◆ Task to complete: Copy each line below exactly.

*** Opening of Data below ***

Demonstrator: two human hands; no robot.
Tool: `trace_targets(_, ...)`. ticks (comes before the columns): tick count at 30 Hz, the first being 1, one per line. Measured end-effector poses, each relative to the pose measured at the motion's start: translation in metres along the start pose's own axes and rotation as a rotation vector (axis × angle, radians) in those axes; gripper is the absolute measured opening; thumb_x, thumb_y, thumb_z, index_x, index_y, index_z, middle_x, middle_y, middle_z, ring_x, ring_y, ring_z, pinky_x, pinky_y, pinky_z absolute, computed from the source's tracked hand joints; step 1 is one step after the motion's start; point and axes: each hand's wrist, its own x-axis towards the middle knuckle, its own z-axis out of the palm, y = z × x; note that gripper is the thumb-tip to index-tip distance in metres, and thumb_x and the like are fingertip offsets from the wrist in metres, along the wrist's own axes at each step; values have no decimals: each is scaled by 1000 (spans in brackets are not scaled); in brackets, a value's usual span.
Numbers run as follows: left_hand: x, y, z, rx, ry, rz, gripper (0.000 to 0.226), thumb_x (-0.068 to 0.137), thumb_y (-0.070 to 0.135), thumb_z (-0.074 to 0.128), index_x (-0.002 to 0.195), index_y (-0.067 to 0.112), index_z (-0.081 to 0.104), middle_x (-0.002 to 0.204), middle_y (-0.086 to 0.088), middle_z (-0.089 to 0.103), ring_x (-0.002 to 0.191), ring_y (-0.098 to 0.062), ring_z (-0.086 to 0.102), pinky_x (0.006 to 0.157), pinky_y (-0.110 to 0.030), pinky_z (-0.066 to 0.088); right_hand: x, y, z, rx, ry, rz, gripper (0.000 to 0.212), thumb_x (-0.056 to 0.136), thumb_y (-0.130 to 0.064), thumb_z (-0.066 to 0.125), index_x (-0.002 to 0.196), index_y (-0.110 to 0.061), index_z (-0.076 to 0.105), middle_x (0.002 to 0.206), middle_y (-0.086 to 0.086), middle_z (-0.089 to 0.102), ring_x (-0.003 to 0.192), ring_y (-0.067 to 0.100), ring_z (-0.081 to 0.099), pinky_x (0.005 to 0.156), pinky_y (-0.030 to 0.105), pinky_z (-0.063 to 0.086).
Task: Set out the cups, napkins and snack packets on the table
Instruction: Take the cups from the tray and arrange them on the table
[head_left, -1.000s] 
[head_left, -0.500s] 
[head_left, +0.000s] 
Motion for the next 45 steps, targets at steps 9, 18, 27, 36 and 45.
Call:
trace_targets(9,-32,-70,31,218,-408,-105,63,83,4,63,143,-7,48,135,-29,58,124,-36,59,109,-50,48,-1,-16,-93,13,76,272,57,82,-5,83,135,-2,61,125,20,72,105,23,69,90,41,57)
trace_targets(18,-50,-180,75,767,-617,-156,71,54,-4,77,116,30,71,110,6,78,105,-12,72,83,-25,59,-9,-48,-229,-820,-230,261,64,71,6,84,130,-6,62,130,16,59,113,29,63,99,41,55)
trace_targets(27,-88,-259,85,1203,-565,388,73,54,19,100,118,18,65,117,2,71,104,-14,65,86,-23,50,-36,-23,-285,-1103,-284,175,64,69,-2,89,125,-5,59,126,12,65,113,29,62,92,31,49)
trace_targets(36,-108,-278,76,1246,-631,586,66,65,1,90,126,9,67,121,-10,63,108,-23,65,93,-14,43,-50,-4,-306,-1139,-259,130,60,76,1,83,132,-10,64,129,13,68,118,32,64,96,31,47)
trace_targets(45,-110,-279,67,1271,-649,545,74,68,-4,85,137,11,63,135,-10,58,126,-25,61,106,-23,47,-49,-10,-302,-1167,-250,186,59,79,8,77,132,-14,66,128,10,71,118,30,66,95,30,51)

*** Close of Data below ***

◆ Response to the task:
Demonstrator: two human hands; no robot.
Tool: `trace_targets(_, ...)`. ticks (comes before the columns): tick count at 30 Hz, the first being 1, one per line. Measured end-effector poses, each relative to the pose measured at the motion's start: translation in metres along the start pose's own axes and rotation as a rotation vector (axis × angle, radians) in those axes; gripper is the absolute measured opening; thumb_x, thumb_y, thumb_z, index_x, index_y, index_z, middle_x, middle_y, middle_z, ring_x, ring_y, ring_z, pinky_x, pinky_y, pinky_z absolute, computed from the source's tracked hand joints; step 1 is one step after the motion's start; point and axes: each hand's wrist, its own x-axis towards the middle knuckle, its own z-axis out of the palm, y = z × x; note that gripper is the thumb-tip to index-tip distance in metres, and thumb_x and the like are fingertip offsets from the wrist in metres, along the wrist's own axes at each step; values have no decimals: each is scaled by 1000 (spans in brackets are not scaled); in brackets, a value's usual span.
Numbers run as follows: left_hand: x, y, z, rx, ry, rz, gripper (0.000 to 0.226), thumb_x (-0.068 to 0.137), thumb_y (-0.070 to 0.135), thumb_z (-0.074 to 0.128), index_x (-0.002 to 0.195), index_y (-0.067 to 0.112), index_z (-0.081 to 0.104), middle_x (-0.002 to 0.204), middle_y (-0.086 to 0.088), middle_z (-0.089 to 0.103), ring_x (-0.002 to 0.191), ring_y (-0.098 to 0.062), ring_z (-0.086 to 0.102), pinky_x (0.006 to 0.157), pinky_y (-0.110 to 0.030), pinky_z (-0.066 to 0.088); right_hand: x, y, z, rx, ry, rz, gripper (0.000 to 0.212), thumb_x (-0.056 to 0.136), thumb_y (-0.130 to 0.064), thumb_z (-0.066 to 0.125), index_x (-0.002 to 0.196), index_y (-0.110 to 0.061), index_z (-0.076 to 0.105), middle_x (0.002 to 0.206), middle_y (-0.086 to 0.086), middle_z (-0.089 to 0.102), ring_x (-0.003 to 0.192), ring_y (-0.067 to 0.100), ring_z (-0.081 to 0.099), pinky_x (0.005 to 0.156), pinky_y (-0.030 to 0.105), pinky_z (-0.063 to 0.086).
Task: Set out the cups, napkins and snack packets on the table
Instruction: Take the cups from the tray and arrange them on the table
[head_left, -1.000s] 
[head_left, -0.500s] 
[head_left, +0.000s] 
Motion for the next 45 steps, targets at steps 9, 18, 27, 36 and 45.
Call:
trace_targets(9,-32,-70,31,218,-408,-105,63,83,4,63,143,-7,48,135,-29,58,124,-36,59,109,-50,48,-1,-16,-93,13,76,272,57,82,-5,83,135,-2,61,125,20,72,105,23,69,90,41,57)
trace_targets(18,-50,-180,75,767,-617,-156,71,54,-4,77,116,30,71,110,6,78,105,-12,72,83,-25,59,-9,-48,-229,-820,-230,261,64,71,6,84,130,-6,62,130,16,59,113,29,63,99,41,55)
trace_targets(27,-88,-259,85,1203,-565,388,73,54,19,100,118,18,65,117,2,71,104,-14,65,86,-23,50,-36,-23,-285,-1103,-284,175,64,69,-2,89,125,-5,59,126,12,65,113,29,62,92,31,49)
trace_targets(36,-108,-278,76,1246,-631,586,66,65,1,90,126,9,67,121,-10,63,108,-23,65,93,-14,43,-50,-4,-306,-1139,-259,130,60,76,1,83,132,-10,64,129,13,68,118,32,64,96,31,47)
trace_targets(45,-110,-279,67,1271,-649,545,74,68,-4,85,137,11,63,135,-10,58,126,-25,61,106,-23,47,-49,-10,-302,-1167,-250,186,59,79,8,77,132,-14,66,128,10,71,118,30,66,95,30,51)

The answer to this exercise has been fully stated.